Title: Re: Memorable Drives
Post by: FearlessF on June 11, 2020, 01:33:29 PM
I've made the I-90 drive across South Dakota many times

was married in the Rapid City area
Title: Re: Memorable Drives
Post by: ELA on June 11, 2020, 03:46:23 PM
Driven I-70 many times.  It's just the meth highway now.  Washington, PA; where I-70 and I-79 meet has become a hotbed for that very reason.
Title: Re: Memorable Drives
Post by: Cincydawg on June 11, 2020, 03:49:23 PM
My most oft driven Interstate is I-75 south from Cincy.  Parts of it are somewhat interesting, but mostly it's just hilly and you can get behind trucks in both lanes at times.  There is a stretch just into TN that badly needs a third lane as it climbs up a mountain (Jellico Mtn).

Title: Re: Memorable Drives
Post by: ELA on June 11, 2020, 03:51:57 PM
My most oft driven Interstate is I-75 south from Cincy.  Parts of it are somewhat interesting, but mostly it's just hilly and you can get behind trucks in both lanes at times.  There is a stretch just into TN that badly needs a third lane as it climbs up a mountain (Jellico Mtn).
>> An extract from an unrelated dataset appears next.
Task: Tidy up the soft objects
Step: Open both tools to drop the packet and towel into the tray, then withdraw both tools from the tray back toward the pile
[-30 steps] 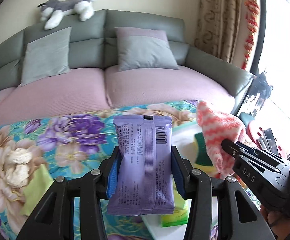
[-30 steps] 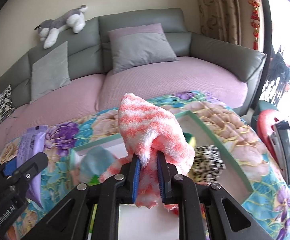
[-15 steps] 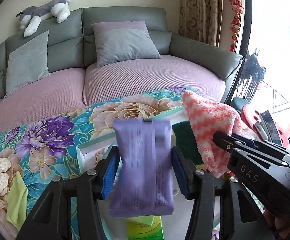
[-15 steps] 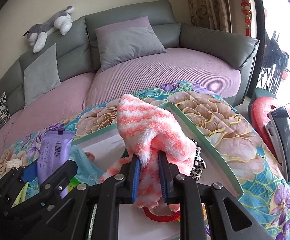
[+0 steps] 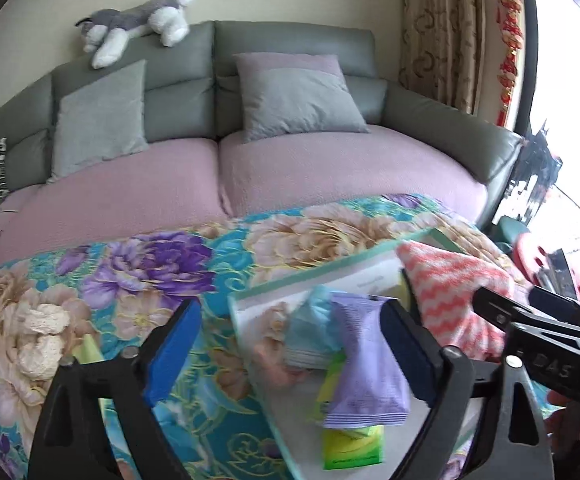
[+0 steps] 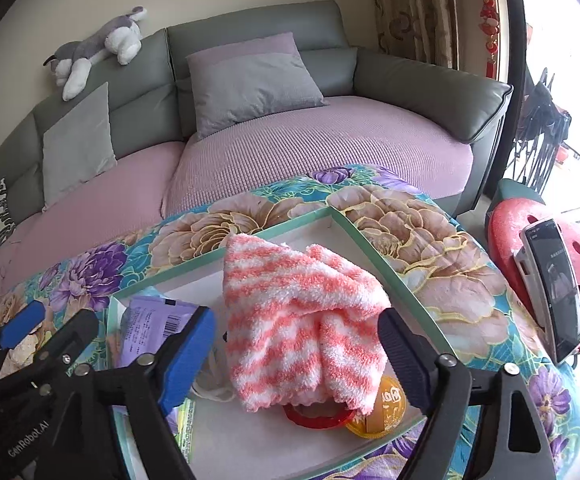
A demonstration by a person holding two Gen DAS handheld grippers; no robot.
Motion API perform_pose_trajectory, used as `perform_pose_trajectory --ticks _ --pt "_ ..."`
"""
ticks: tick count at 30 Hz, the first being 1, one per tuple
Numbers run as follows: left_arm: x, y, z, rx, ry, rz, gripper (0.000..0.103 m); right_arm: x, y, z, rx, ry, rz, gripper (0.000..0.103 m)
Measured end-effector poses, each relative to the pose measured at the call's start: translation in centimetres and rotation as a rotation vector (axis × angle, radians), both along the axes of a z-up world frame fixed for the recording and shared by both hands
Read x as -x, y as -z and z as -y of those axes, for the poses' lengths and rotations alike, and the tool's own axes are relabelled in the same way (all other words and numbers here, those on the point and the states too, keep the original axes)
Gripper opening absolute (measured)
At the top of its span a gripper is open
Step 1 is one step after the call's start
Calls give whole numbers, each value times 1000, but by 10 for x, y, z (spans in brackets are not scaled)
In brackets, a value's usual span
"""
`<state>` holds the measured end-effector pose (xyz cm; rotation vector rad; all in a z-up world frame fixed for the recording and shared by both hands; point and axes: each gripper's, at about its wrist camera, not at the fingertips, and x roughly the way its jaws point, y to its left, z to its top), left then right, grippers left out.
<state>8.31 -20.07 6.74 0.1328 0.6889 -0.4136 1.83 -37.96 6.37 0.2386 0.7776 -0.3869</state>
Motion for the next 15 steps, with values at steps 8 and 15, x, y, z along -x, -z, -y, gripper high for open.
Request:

That would be a fantastic drive with less traffic.
71 from Columbus to Cincinnati is awful.
Title: Re: Memorable Drives
Post by: Brutus Buckeye on June 11, 2020, 04:02:51 PM

71 from Columbus to Cincinnati is awful.
First is the Columbus ghetto, then the jail, then the sewage treatment plant, then Grove City, then a sign that says that you are going to Hell, then a bunch of stinky farms, then the Klan barn, then a really out of place scenic gorge, then the Cincinnati ghetto.

Lovely drive.
Title: Re: Memorable Drives
Post by: ELA on June 11, 2020, 05:34:47 PM
First is the Columbus ghetto, then the jail, then the sewage treatment plant, then Grove City, then a sign that says that you are going to Hell, then a bunch of stinky farms, then the Klan barn, then a really out of place scenic gorge, then the Cincinnati ghetto.

Lovely drive.
Glad the last time we drove to Nashville, that stretch was in the dark.  Don't mind south from Detroit through Dayton, to Cincinnati.  And Columbus, straight across to Indianapolis is tolerable, it's just that 80 minute stretch that I can't do again.
Title: Re: Memorable Drives
Post by: Riffraft on June 11, 2020, 05:39:57 PM
First is the Columbus ghetto, then the jail, then the sewage treatment plant, then Grove City, then a sign that says that you are going to Hell, then a bunch of stinky farms, then the Klan barn, then a really out of place scenic gorge, then the Cincinnati ghetto.

Lovely drive.
But you get to see the Eiffel Tower (well at least a third scale replica). And don't say anything bad about Grove City, I actually graduated from high school there a long time ago.